:: Task description ::
Each line of data below must be printed exactly as written, with any pictures removed.

--------------------------------------------------

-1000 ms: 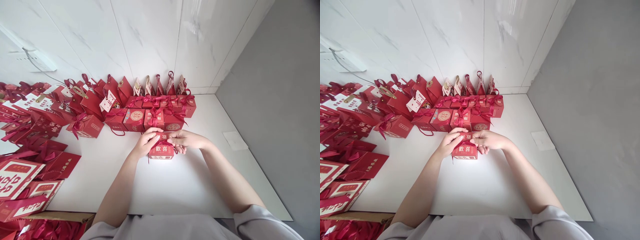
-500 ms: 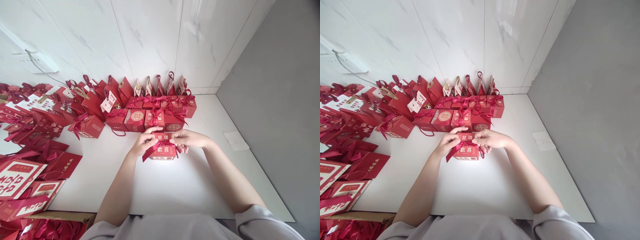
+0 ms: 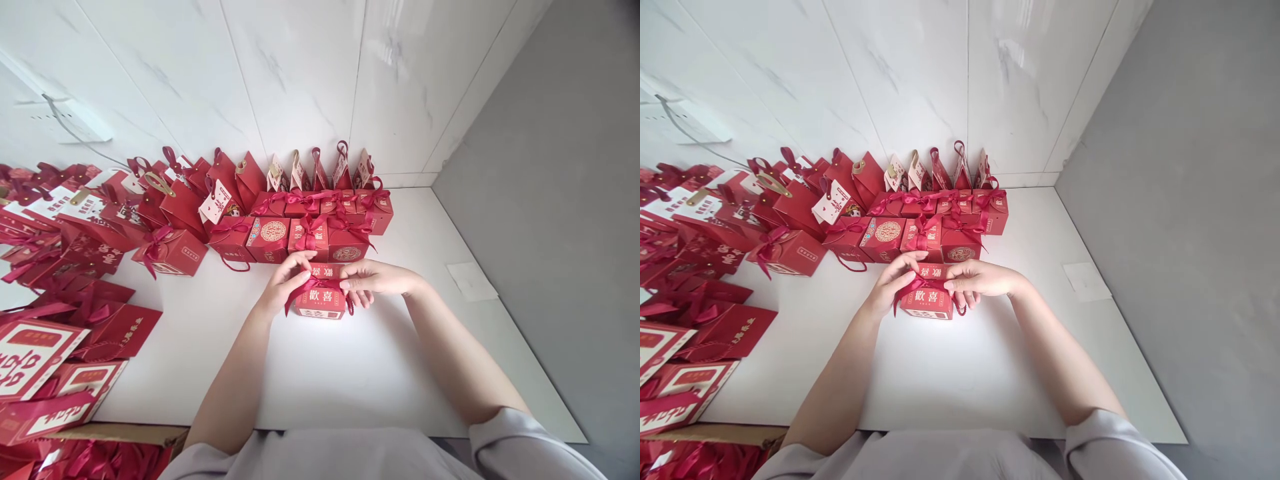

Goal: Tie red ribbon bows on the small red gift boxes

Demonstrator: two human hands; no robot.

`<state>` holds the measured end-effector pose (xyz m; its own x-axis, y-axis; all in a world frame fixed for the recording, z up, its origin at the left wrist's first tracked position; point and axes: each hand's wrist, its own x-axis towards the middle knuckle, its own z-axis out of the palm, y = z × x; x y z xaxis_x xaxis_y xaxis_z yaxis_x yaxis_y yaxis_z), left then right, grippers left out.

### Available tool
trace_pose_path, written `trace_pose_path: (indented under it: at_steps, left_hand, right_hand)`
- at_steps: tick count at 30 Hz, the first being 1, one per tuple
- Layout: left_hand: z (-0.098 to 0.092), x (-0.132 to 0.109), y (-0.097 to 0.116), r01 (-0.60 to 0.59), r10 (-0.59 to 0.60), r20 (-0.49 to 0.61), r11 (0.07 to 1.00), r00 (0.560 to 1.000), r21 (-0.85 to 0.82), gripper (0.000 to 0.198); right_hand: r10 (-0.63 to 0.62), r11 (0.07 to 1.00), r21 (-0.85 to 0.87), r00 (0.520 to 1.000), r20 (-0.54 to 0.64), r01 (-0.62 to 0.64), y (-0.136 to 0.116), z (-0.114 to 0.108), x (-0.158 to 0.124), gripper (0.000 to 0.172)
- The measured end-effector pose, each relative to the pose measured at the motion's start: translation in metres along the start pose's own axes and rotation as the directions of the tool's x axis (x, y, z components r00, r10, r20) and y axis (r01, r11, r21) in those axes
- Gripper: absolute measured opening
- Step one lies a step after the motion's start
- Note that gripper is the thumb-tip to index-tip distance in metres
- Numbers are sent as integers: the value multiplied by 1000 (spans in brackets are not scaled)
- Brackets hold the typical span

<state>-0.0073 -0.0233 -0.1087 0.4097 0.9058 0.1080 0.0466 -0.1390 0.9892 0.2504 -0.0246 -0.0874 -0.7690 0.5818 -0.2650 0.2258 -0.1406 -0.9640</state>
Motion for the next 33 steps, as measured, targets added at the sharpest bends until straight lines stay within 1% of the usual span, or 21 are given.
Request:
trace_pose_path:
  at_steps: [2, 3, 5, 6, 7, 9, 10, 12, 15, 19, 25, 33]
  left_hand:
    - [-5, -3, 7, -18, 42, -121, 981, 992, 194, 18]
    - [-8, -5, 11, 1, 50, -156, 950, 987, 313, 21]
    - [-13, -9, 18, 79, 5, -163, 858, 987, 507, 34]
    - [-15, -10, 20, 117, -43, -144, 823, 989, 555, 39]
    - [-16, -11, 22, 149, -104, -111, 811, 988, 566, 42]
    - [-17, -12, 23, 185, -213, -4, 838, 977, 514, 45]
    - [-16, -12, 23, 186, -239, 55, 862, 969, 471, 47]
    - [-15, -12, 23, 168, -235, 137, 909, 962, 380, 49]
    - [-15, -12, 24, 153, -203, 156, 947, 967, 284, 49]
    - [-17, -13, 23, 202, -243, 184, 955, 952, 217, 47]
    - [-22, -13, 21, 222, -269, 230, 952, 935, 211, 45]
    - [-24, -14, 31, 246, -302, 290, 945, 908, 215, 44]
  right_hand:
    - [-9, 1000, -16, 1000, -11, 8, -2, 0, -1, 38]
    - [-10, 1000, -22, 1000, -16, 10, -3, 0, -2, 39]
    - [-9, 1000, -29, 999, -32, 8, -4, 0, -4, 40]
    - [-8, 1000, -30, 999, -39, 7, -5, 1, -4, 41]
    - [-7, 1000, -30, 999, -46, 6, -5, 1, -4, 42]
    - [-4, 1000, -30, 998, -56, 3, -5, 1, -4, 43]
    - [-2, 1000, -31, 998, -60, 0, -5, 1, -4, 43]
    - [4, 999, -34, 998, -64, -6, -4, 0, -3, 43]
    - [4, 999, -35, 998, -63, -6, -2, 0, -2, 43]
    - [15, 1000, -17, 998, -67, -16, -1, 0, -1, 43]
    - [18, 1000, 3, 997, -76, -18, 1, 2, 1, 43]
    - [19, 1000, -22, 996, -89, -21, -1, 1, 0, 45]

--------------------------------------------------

:: Answer to this task ::
-1000 ms: 
-500 ms: 
+0 ms: 

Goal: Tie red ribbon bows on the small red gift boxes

Demonstrator: two human hands; no robot.

`<state>` holds the measured end-effector pose (xyz m; its own x-axis, y-axis; all in a world frame fixed for the recording, z up, its origin at the left wrist's first tracked position; point and axes: each hand's wrist, its own x-axis towards the middle knuckle, its own z-axis out of the palm, y = z × x; x y z xaxis_x xaxis_y xaxis_z yaxis_x yaxis_y yaxis_z), left then right, grippers left out.

### Available tool
trace_pose_path, written `trace_pose_path: (indented under it: at_steps, left_hand, right_hand)`
- at_steps: tick count at 30 Hz, the first being 1, one per tuple
- Layout: left_hand: z (-0.098 to 0.092), x (-0.132 to 0.109), y (-0.097 to 0.116), r01 (-0.60 to 0.59), r10 (-0.59 to 0.60), r20 (-0.49 to 0.61), r11 (0.07 to 1.00), r00 (0.560 to 1.000), r21 (-0.85 to 0.82), gripper (0.000 to 0.198); right_hand: r10 (-0.63 to 0.62), r11 (0.07 to 1.00), r21 (-0.85 to 0.87), r00 (0.520 to 1.000), r20 (-0.54 to 0.64), r01 (-0.62 to 0.64), y (-0.136 to 0.116), z (-0.114 to 0.108), x (-0.158 to 0.124), gripper (0.000 to 0.172)
- The measured end-effector pose, each relative to the pose measured at the motion's start: translation in metres along the start pose's own axes and rotation as the directions of the tool's x axis (x, y, z components r00, r10, r20) and y axis (r01, r11, r21) in those axes
- Gripper: absolute measured opening
- Step one lies a step after the motion's start
- Note that gripper is the thumb-tip to index-tip distance in metres
- Numbers are sent as integers: the value multiplied by 1000 (spans in brackets are not scaled)
- Brackets hold the typical span

<state>-0.0073 -0.0233 -0.1087 0.4097 0.9058 0.1080 0.0466 -0.1390 0.9892 0.2504 -0.0246 -0.0874 -0.7690 0.5818 -0.2650 0.2258 -0.1406 -0.9640</state>
Motion for the next 33 steps, as measured, targets added at the sharpest bends until straight lines stay within 1% of the usual span, or 21 are given.
Request:
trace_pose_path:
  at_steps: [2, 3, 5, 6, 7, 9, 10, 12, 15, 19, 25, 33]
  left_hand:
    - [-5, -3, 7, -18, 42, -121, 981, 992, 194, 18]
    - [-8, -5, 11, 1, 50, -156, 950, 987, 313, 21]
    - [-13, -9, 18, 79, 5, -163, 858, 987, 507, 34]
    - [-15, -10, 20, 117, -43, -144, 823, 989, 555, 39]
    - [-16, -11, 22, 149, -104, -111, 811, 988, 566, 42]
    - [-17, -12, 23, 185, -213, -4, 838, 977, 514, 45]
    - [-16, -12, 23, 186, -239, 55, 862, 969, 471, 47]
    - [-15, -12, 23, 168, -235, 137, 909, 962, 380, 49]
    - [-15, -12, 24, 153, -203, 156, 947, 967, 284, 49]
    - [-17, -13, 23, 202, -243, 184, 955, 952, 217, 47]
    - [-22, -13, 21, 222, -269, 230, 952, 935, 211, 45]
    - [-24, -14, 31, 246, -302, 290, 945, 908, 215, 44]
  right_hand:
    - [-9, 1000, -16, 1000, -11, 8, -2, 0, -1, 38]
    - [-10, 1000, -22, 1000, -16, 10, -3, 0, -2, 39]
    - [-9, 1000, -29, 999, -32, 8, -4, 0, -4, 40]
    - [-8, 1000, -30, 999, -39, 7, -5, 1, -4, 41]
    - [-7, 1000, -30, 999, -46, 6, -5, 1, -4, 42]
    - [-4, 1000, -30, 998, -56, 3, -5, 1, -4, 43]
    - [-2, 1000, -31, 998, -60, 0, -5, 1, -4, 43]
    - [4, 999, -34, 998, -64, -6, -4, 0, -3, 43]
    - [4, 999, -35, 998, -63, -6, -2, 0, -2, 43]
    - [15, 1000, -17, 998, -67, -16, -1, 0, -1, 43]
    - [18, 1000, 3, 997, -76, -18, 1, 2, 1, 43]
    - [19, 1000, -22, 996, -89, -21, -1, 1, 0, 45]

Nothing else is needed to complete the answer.